According to the brain scientists and rocket surgeons whom we have elected to public office in Belgrade ("we" being loosely applied here), it is NOT enough to switch off the music early. It is NOT enough to close the bars, cafes, and restaurants by midnight. It is NOT enough to curtail the sale of alcohol after a certain hour. Now, if we have a few too many, we will have to sleep in the bars until morning.
Drunk driving is a serious business and should well be down-upon cracked. But the next stumbling steps seem a bit draconian. The intoxicated are banned from public transport. And the drunken staggers which mark many a weekend evening in the White City are now against the law and punishable by fines of up to EUR 300.
In practical terms: if you have had too much and have the presence of mind to leave your car behind, you could still be nicked for drunk and disorderly as you walk home.
The implications, however, are more staggering still. The implied intent is to get people to drink less. A good thing? Certainly. Another implied result is to force people who DO choose to inebriate themselves to take taxis, all other options being closed to them. Collusion and conspiracy? Possibly. A further implication is in the bulging coffers of the city drunk tank (do we have one?) when the police sweep up a few hundred tipsy citizens winding their way back from an evening on the town. Money spinner? For sure!

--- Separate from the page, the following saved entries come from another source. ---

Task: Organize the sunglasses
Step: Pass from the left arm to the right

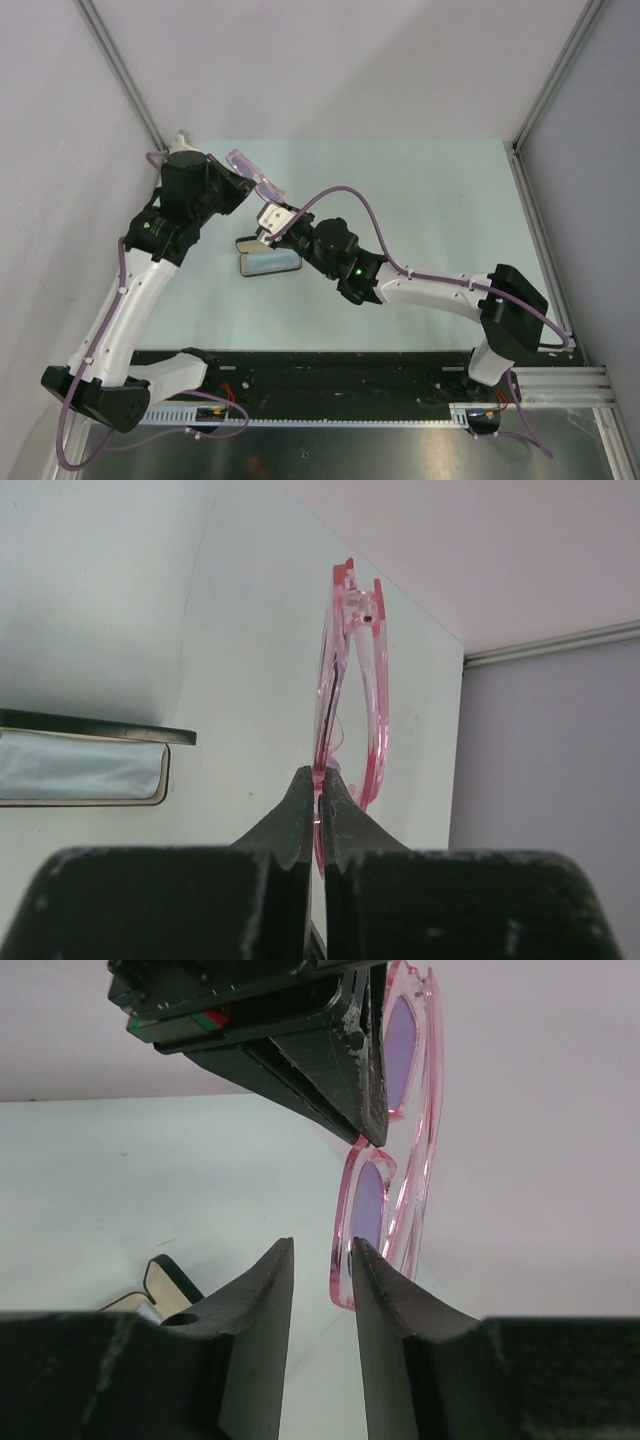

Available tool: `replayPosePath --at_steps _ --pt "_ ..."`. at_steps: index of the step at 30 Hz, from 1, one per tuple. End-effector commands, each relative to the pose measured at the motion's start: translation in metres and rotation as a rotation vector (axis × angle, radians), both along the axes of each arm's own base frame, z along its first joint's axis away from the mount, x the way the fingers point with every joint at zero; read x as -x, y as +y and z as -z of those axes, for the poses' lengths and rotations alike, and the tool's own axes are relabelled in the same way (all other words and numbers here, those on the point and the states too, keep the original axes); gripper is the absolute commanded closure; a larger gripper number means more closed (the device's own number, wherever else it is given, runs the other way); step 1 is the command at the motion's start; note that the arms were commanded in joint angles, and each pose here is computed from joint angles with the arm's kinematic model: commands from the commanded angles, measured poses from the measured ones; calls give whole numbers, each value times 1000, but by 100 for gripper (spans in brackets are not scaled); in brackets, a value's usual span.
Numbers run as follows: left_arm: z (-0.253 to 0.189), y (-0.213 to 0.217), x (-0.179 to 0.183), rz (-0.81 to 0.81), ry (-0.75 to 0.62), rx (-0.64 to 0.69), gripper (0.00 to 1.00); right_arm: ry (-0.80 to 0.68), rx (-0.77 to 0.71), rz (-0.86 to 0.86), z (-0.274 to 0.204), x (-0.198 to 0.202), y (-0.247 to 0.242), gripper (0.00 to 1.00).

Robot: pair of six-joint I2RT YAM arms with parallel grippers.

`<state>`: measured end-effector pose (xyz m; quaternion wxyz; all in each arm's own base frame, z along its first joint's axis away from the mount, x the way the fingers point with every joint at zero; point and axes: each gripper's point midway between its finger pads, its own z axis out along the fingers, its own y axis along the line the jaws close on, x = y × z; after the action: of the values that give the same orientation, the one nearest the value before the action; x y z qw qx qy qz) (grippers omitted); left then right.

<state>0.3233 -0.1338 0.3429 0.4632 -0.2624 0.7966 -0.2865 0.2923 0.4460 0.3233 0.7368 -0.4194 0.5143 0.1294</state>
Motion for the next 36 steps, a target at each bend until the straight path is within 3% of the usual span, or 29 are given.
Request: replayPosePath --at_steps 1,9,20,23,25,32,36 --pt "-22 2 9 -27 -48 51 100 -51 -28 68 -12 -11 -3 66" --pt "-16 0 9 -29 -28 53 100 -161 21 180 -9 -17 -4 85" --pt "-12 3 11 -44 -22 50 100 -180 17 230 -10 -21 -1 88" --pt "-12 2 11 -40 -21 51 100 -178 26 236 -11 -23 0 100" --pt "-10 1 11 -38 -16 52 100 -173 31 238 -11 -24 0 100" --pt "-12 1 12 -34 -21 50 80 -147 13 217 -15 -22 0 100" --pt "-9 2 12 -33 -16 45 75 -137 5 210 -16 -21 -1 100"
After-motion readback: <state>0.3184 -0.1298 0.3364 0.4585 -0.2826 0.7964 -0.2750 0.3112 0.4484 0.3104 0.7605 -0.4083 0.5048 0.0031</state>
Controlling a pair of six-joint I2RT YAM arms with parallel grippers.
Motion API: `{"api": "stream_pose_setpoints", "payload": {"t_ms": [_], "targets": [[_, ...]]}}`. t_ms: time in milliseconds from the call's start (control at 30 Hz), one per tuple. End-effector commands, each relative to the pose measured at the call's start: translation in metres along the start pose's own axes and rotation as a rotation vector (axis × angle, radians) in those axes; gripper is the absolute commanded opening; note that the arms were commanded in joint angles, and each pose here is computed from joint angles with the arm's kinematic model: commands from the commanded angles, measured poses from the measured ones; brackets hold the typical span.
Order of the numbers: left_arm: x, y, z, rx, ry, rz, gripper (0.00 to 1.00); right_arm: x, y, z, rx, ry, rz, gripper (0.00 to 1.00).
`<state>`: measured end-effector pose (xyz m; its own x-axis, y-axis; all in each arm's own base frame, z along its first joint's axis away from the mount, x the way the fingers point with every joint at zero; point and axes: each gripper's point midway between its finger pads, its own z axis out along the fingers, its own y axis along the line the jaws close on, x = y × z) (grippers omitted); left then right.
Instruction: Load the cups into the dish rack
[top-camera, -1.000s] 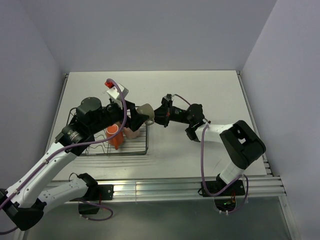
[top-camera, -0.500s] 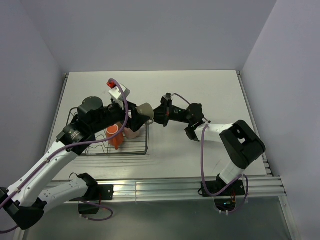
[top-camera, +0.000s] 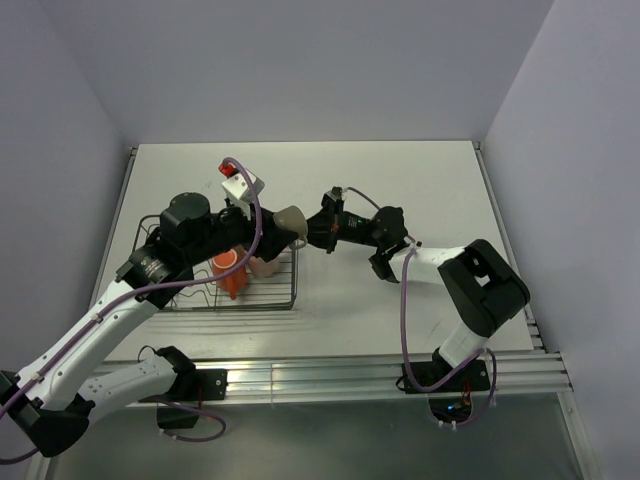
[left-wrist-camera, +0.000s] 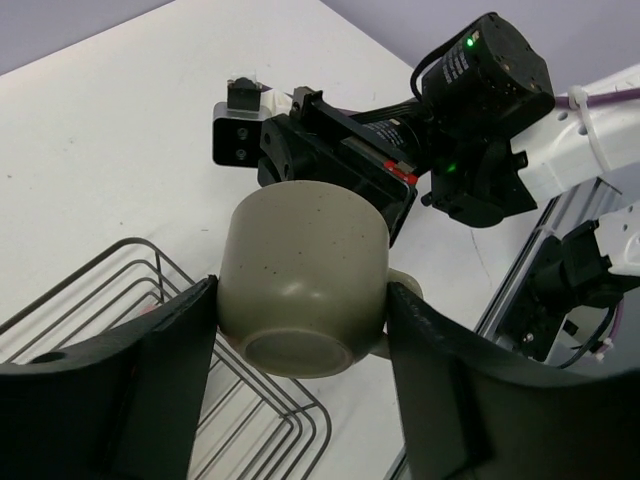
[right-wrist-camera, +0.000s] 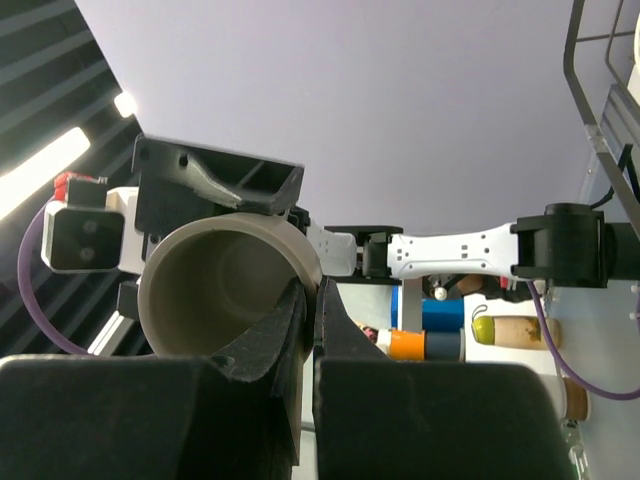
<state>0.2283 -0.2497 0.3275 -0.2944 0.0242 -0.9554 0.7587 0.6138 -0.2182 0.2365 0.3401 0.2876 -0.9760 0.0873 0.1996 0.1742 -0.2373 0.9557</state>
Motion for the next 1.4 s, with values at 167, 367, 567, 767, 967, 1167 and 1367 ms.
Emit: {"api": "stream_pose_setpoints", "payload": {"t_ms": [167, 367, 567, 767, 967, 1167, 1367], "targets": [[-0.010, -0.009, 0.000, 0.042, -0.020, 0.022, 0.38, 0.058, 0.088, -0.020, -0.296, 0.214, 0.030, 0.00], [-0.014, -0.014, -0.001, 0.064, -0.020, 0.015, 0.13, 0.057, 0.086, -0.020, -0.293, 0.212, 0.029, 0.09], [-0.020, -0.014, -0.002, 0.051, -0.022, -0.006, 0.00, 0.056, 0.083, -0.019, -0.286, 0.208, 0.011, 0.25], [-0.025, -0.008, -0.006, 0.002, -0.028, -0.022, 0.00, 0.052, 0.079, -0.018, -0.251, 0.170, -0.035, 0.31], [-0.028, -0.004, -0.011, -0.028, -0.025, -0.028, 0.00, 0.044, 0.082, -0.021, -0.222, 0.114, -0.088, 0.37], [-0.030, 0.007, -0.014, -0.094, -0.043, -0.033, 0.00, 0.045, 0.085, -0.022, -0.200, 0.096, -0.135, 0.42], [-0.039, 0.015, -0.014, -0.143, -0.072, -0.043, 0.00, 0.050, 0.081, -0.023, -0.162, 0.096, -0.156, 0.44]]}}
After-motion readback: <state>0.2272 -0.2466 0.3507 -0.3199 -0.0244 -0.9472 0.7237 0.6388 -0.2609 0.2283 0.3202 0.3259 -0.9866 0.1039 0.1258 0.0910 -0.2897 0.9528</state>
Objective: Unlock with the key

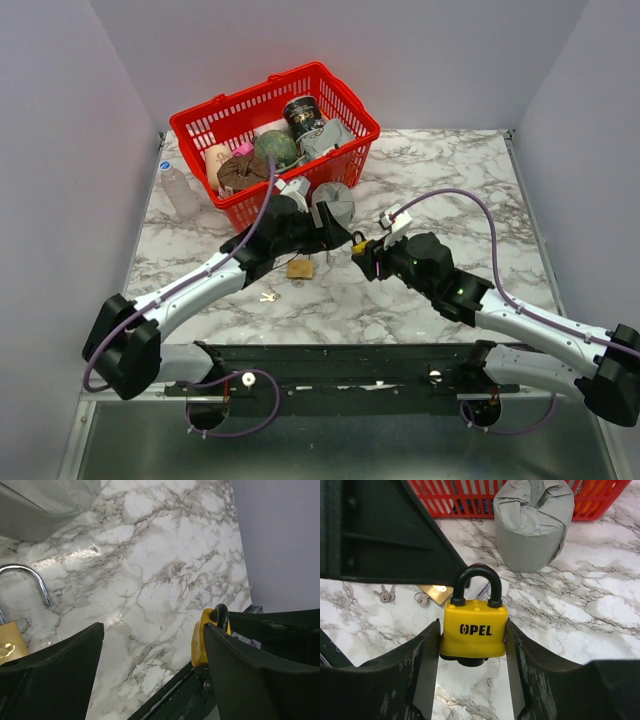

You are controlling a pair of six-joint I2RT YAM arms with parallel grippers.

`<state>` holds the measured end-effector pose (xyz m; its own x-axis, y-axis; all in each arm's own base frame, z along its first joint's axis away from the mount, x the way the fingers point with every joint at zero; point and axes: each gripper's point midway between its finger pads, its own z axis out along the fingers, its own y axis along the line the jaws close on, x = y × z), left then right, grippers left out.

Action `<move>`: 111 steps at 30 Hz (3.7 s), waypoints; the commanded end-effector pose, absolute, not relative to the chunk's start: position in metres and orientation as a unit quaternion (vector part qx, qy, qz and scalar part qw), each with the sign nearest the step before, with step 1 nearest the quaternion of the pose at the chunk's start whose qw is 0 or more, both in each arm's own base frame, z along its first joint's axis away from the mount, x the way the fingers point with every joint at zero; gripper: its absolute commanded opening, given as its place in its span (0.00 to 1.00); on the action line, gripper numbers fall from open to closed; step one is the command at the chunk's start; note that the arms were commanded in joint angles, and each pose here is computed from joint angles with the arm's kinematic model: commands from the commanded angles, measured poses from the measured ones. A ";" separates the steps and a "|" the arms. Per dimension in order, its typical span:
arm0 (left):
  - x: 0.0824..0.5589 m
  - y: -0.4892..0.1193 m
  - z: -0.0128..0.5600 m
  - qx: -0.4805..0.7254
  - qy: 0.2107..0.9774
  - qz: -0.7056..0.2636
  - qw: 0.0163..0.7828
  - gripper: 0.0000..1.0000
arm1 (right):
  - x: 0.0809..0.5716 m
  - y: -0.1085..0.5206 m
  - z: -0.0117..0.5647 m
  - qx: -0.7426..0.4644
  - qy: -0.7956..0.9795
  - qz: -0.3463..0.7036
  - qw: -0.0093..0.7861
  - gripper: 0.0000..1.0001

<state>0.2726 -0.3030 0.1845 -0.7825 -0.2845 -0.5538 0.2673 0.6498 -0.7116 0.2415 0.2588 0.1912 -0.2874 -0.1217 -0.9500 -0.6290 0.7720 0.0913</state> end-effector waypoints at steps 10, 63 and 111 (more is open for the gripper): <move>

Looking at it from the other side, one can see the benefit to the Regular Guy of not having to suffer drunks sitting next to them on the bus. One could also see the advantage of keeping people off the streets who use them as crawl spaces, urinals, vomitoriums, and dance halls owing to the influence of strong drink. Surely that kind of behavior is to be frowned upon.
There is a little civil liberties issue lurking in the back of my head, however. The basic idea is how much the citizen should be responsible for his own actions and how much should be within the purview of the constabulary. We humans regularly choose boneheaded courses of action. We are distinguished from lower animals by that very ability to act stupidly. Does that mean we should embrace our idiot natures and exercise our boneheadedness to the full? No - that is not the question here. The question is this: Are we able, as a species and as citizens within a social structure, to be self-regulating?
And if the laws regulating that social structure appear to be arbitrary, inconsistently applied, or haphazard, how much can the citizen be blamed for being unable to walk the straight line? Big questions, to be sure.
All of this would seem to be a defense of drunkenness. It is not. It is rather a call for a little common sense. Common sense holds that everyone, no matter how unevolved, knows that alcohol impairs the common senses. We also know that smoking is bad for us. We know we should not walk out into the middle of a busy street. We know a lot of things. Making them illegal, however, lifts the responsibility from our shoulders and places it in the hands of the police.
The Solution, therefore, is to finish the job. Let's make the sale and consumption of alcohol illegal. Let's ban cigarettes. Let's furthermore restrict citizens from going from place to place without a specific reason. Let's prevent them from eating too much. Let's ban music. After all, it would seem that we cannot be trusted to eat, drink, move about, or converse without running afoul of the law anyway. With all of us under a kind of general house arrest, the citizen could be sure to be safe and peaceful.
What a beautiful world this would be!